WORK TASK »
The entries below hold a line with "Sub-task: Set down" and a line with "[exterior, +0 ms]". Return those lines and all that lie between them, exactly and only.

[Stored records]
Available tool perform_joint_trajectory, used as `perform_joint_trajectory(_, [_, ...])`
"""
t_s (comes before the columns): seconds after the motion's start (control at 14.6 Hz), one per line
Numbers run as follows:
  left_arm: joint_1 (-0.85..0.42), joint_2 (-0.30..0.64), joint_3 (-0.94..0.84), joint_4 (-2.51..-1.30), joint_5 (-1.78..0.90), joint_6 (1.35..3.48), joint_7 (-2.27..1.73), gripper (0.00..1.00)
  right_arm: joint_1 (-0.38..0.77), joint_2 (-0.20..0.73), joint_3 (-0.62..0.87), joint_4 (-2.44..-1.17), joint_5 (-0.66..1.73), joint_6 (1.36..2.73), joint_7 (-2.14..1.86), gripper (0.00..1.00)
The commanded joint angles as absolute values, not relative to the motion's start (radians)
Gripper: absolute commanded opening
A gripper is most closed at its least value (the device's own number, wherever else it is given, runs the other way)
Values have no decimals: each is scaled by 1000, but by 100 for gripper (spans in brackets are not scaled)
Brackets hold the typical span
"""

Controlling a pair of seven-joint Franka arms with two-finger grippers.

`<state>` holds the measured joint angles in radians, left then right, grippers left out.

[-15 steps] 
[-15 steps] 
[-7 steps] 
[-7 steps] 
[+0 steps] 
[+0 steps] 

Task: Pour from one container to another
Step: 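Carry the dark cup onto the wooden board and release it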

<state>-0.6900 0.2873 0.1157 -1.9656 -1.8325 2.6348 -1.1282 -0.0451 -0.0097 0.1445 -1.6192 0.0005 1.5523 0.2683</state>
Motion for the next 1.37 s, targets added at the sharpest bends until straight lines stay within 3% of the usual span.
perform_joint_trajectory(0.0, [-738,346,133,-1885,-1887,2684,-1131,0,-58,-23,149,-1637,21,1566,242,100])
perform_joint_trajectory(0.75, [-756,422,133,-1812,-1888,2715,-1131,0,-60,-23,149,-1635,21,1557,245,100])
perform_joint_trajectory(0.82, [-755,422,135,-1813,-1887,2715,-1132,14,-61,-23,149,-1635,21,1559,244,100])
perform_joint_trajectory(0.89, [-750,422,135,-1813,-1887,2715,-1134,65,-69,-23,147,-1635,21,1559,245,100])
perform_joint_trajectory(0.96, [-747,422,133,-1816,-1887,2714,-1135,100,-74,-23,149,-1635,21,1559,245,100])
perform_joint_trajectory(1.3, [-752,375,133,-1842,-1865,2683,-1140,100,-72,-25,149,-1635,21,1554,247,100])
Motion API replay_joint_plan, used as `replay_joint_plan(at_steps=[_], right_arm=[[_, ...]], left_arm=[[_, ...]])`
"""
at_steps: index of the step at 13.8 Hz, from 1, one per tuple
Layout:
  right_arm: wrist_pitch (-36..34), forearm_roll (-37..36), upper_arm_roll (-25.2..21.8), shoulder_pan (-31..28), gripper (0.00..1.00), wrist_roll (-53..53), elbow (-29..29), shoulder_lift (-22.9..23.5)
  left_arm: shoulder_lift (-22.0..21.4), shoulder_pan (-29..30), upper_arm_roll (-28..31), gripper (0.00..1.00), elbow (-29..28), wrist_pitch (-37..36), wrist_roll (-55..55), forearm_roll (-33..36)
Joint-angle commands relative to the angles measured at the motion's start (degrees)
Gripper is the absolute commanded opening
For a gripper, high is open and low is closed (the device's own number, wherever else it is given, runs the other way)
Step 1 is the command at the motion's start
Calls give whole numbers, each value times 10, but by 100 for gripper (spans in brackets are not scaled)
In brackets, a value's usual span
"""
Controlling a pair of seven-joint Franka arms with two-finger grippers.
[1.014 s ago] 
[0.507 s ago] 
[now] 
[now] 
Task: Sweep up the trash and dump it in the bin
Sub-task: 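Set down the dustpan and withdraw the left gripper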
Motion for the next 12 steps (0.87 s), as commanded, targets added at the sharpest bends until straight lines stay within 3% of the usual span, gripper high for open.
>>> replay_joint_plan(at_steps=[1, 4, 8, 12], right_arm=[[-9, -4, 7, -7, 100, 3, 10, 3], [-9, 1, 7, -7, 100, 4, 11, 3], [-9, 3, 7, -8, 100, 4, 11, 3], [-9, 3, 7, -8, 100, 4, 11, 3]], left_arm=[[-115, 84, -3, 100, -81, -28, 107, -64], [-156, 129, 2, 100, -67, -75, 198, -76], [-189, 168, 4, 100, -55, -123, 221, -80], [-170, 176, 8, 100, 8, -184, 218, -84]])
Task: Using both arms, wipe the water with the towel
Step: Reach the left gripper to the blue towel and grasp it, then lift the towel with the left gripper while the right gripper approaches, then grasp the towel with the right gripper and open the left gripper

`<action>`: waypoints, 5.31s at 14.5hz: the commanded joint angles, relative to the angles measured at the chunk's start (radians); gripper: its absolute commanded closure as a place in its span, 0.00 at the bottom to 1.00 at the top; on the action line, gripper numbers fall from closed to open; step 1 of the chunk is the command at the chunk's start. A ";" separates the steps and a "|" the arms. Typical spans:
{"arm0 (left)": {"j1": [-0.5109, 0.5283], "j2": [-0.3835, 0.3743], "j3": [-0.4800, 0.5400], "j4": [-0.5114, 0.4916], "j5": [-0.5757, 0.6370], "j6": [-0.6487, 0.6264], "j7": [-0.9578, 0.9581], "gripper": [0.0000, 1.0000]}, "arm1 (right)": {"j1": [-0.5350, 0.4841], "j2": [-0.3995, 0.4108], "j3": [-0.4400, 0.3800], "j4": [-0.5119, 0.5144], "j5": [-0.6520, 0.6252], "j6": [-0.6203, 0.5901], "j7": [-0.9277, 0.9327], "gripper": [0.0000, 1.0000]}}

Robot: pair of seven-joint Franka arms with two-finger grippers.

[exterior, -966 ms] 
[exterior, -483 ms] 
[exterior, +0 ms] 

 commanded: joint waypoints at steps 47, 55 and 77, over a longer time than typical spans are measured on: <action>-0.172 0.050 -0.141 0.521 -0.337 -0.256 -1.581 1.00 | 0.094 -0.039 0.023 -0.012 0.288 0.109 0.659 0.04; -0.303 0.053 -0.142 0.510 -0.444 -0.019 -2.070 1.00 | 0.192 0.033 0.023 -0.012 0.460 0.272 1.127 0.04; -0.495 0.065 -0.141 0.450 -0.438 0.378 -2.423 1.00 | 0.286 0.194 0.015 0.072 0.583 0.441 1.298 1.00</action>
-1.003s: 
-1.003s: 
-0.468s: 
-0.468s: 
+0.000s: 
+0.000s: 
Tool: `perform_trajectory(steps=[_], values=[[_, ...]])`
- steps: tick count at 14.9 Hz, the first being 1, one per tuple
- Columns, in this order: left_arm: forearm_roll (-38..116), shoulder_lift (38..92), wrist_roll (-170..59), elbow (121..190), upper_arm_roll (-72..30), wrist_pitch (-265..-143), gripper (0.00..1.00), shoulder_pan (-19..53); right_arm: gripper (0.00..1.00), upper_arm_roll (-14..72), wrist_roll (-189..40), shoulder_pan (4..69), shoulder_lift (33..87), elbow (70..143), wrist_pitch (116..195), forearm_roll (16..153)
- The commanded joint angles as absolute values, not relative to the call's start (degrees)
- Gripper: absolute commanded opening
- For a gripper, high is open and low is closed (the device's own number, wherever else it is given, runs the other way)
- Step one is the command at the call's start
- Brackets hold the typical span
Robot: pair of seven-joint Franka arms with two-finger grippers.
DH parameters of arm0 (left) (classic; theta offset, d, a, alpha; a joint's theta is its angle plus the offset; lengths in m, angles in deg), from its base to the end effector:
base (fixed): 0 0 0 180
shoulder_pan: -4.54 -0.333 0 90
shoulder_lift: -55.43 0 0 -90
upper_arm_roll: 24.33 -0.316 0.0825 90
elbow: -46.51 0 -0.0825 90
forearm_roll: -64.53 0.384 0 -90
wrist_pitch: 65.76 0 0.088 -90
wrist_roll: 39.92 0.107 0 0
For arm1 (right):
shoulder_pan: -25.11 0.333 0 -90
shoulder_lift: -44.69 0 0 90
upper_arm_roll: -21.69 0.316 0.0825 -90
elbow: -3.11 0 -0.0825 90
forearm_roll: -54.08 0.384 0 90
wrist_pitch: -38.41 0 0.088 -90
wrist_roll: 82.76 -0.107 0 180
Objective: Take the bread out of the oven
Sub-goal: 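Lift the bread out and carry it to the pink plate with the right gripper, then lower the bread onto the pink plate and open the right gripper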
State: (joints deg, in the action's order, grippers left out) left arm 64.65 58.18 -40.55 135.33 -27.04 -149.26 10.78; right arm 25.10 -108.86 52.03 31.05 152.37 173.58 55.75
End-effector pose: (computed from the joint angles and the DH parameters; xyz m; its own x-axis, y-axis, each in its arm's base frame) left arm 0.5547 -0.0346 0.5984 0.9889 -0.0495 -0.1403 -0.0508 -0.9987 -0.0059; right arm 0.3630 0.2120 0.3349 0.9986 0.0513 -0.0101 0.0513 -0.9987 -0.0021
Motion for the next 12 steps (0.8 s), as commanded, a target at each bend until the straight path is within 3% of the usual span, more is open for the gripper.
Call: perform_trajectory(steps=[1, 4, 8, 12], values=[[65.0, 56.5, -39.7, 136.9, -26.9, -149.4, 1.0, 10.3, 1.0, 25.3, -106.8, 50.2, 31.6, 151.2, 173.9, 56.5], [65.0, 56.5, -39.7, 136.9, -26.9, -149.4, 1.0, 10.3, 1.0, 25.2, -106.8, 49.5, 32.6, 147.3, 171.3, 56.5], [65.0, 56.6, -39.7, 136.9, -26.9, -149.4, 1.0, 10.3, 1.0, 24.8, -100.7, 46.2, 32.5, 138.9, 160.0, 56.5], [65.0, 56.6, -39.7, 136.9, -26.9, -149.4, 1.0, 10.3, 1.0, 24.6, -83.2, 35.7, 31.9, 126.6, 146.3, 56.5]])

RESPONSE TO THIS EXERCISE »
Sub-task: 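Set down the dustpan and withdraw the left gripper
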Motion for the next 12 steps (0.87 s), as commanded, targets added at the sharpest bends until straight lines stay within 3% of the usual span, gripper high for open.
>>> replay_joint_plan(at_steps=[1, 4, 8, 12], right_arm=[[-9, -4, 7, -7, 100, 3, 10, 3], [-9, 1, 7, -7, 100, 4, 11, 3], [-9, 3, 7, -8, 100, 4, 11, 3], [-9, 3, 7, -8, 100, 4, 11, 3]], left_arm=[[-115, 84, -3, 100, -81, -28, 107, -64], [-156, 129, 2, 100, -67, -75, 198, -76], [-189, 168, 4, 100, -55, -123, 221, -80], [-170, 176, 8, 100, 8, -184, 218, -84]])
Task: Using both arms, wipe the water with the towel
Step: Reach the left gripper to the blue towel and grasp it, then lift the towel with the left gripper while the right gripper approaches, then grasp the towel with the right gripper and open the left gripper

`<action>`: waypoints, 5.31s at 14.5hz: the commanded joint angles, relative to the angles measured at the chunk's start (radians); gripper: its absolute commanded closure as a place in its span, 0.00 at the bottom to 1.00 at the top; on the action line, gripper numbers fall from closed to open; step 1 of the chunk is the command at the chunk's start. A ";" separates the steps and a "|" the arms. Typical spans:
{"arm0 (left)": {"j1": [-0.5109, 0.5283], "j2": [-0.3835, 0.3743], "j3": [-0.4800, 0.5400], "j4": [-0.5114, 0.4916], "j5": [-0.5757, 0.6370], "j6": [-0.6487, 0.6264], "j7": [-0.9578, 0.9581], "gripper": [0.0000, 1.0000]}, "arm1 (right)": {"j1": [-0.5350, 0.4841], "j2": [-0.3995, 0.4108], "j3": [-0.4400, 0.3800], "j4": [-0.5119, 0.5144], "j5": [-0.6520, 0.6252], "j6": [-0.6203, 0.5901], "j7": [-0.9277, 0.9327], "gripper": [0.0000, 1.0000]}}

Robot: pair of seven-joint Franka arms with two-finger grippers.

[exterior, -966 ms] 
[exterior, -483 ms] 
[exterior, +0 ms] 

No other output belongs to this answer.